BSを民営化すれば残るのは「NHK総合」の地上波1チャンネルとラジオだけになる。
「NHKの番組で真の公共放送と呼べるのは災害情報と選挙の政見放送くらい。公共放送分に見合う受信料はせいぜい月額200~300円でしょう。その金額なら国民も納得できる。足りない財源は、総合テレビも公共放送分野と商業分野を分離し、放送法を改正して娯楽番組にCMを流せるようにすることで賄えばいい。
NHKは受信料にしがみつこうとしているが、むしろ受信料依存から脱することで生き残る道が拓ける。通信で番組を提供すれば設備投資のコストが減り、経営をスリム化しやすくなる。
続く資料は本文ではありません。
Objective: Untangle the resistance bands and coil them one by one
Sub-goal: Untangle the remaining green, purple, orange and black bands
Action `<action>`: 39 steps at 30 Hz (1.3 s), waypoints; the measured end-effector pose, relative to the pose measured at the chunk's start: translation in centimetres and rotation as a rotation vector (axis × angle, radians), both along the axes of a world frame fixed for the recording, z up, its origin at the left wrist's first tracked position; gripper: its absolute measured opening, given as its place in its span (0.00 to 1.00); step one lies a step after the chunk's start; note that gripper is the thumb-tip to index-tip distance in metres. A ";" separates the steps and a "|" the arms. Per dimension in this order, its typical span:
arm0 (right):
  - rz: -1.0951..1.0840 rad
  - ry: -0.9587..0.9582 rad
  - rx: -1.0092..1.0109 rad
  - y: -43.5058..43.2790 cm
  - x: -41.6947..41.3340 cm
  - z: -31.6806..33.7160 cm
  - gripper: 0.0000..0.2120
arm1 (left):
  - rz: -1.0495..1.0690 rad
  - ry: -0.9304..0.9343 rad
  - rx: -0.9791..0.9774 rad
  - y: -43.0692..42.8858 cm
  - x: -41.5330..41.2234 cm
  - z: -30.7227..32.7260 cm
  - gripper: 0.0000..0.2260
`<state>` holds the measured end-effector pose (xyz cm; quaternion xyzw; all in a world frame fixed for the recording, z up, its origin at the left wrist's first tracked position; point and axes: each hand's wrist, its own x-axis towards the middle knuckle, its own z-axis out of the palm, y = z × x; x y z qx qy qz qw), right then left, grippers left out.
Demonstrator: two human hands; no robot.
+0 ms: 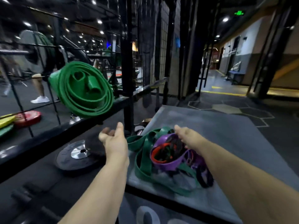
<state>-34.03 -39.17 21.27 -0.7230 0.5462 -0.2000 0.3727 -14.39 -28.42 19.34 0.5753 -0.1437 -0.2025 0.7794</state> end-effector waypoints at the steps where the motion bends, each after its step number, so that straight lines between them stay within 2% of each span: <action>1: -0.013 0.058 -0.026 -0.2 -1.2 -1.3 0.28 | -0.070 -0.013 0.044 -0.9 -0.6 -1.4 0.18; 3: -0.051 0.159 -0.059 -0.4 -3.0 -3.6 0.24 | -0.259 -0.089 0.216 -2.6 -1.6 -4.7 0.27; 5: -0.099 0.157 -0.050 -0.5 -4.1 -5.8 0.23 | -0.406 -0.174 0.416 -3.8 -2.8 -7.1 0.26; 7: -0.145 0.082 -0.040 -0.7 -4.5 -7.5 0.25 | -0.440 -0.319 0.608 -5.0 -3.2 -9.3 0.25; 9: -0.163 0.040 0.007 -1.1 -4.2 -8.5 0.33 | -0.446 -0.451 0.759 -6.0 -3.7 -10.0 0.27; 12: -0.189 0.048 0.072 -2.6 -2.8 -9.8 0.58 | -0.503 -0.553 0.925 -7.9 -4.6 -9.9 0.26; 13: -0.201 0.050 0.072 -3.1 -2.2 -10.1 0.61 | -0.529 -0.584 0.974 -8.6 -4.9 -10.0 0.24; 15: -0.230 0.060 0.069 -4.1 -1.1 -10.4 0.60 | -0.531 -0.624 1.028 -9.7 -5.3 -10.2 0.22; 17: -0.252 0.078 0.077 -5.2 -0.6 -10.6 0.52 | -0.490 -0.617 0.998 -10.7 -5.4 -10.7 0.21; 20: -0.273 0.098 0.053 -7.8 -1.6 -11.2 0.29 | -0.451 -0.604 0.914 -11.7 -5.6 -11.6 0.20; 24: -0.327 -0.021 -0.019 -9.8 -4.2 -10.5 0.08 | -0.441 -0.543 0.718 -13.5 -6.5 -12.5 0.24; 26: -0.380 -0.128 -0.082 -10.7 -5.5 -8.6 0.07 | -0.439 -0.516 0.597 -14.3 -8.0 -11.7 0.22; 28: -0.397 -0.194 -0.160 -11.7 -6.9 -5.9 0.10 | -0.447 -0.498 0.471 -15.4 -10.1 -10.0 0.18; 30: -0.393 -0.193 -0.243 -12.8 -8.7 -2.7 0.14 | -0.457 -0.471 0.365 -16.6 -12.4 -7.9 0.16; 35: -0.405 -0.143 -0.375 -14.2 -13.2 5.0 0.13 | -0.558 -0.382 0.219 -19.6 -15.2 -2.2 0.18; 37: -0.430 -0.234 -0.406 -14.3 -14.5 7.8 0.13 | -0.575 -0.427 0.145 -20.6 -15.2 0.9 0.19; 39: -0.433 -0.390 -0.421 -13.9 -15.2 10.1 0.10 | -0.606 -0.438 0.046 -21.2 -14.9 4.5 0.15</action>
しかも、NHKはアーカイブスなど価値が高い豊富なコンテンツ資産を持っているから、映像コンテンツの販売をビジネスの一つの柱にすることが可能だ。
Eテレ売却から始まる改革は、国民には受信料を大きく引き下げるメリットがあり、NHKもスリム化で必要な投資が減る。そうした前向きの改革を促すきっかけになるはずです」(高橋氏)
実は、菅首相は総務大臣時代、「受信料2割値下げ」を要求してNHKにバトルを挑み、一敗地にまみれた経験がある。以来、ひそかに受信料値下げとNHK改革を狙っているという見方がある。
高橋氏は内閣官房参与として腹案を菅首相に提案したのだろうか。
「菅さんがどう思うか知らないよ。Eテレ売却なんて聞いたら、菅さんに呼び出されて、“高橋さん、スゴイこと言ってるね”と言われるかもしれないが、NHK改革の要点は、地上波の周波数帯を通信に移すということ。
菅内閣の政策であるデジタル庁をつくって電子政府にしたとき、通信の周波数帯を増やしておかないと、そこでスタック(回線が動かなくなる)してしまう。この改革は携帯料金値下げにもつながるし、理屈は通っている」
果たして、菅首相はNHKの膨張に大ナタを振るい、受信料を下げることができるのだろうか。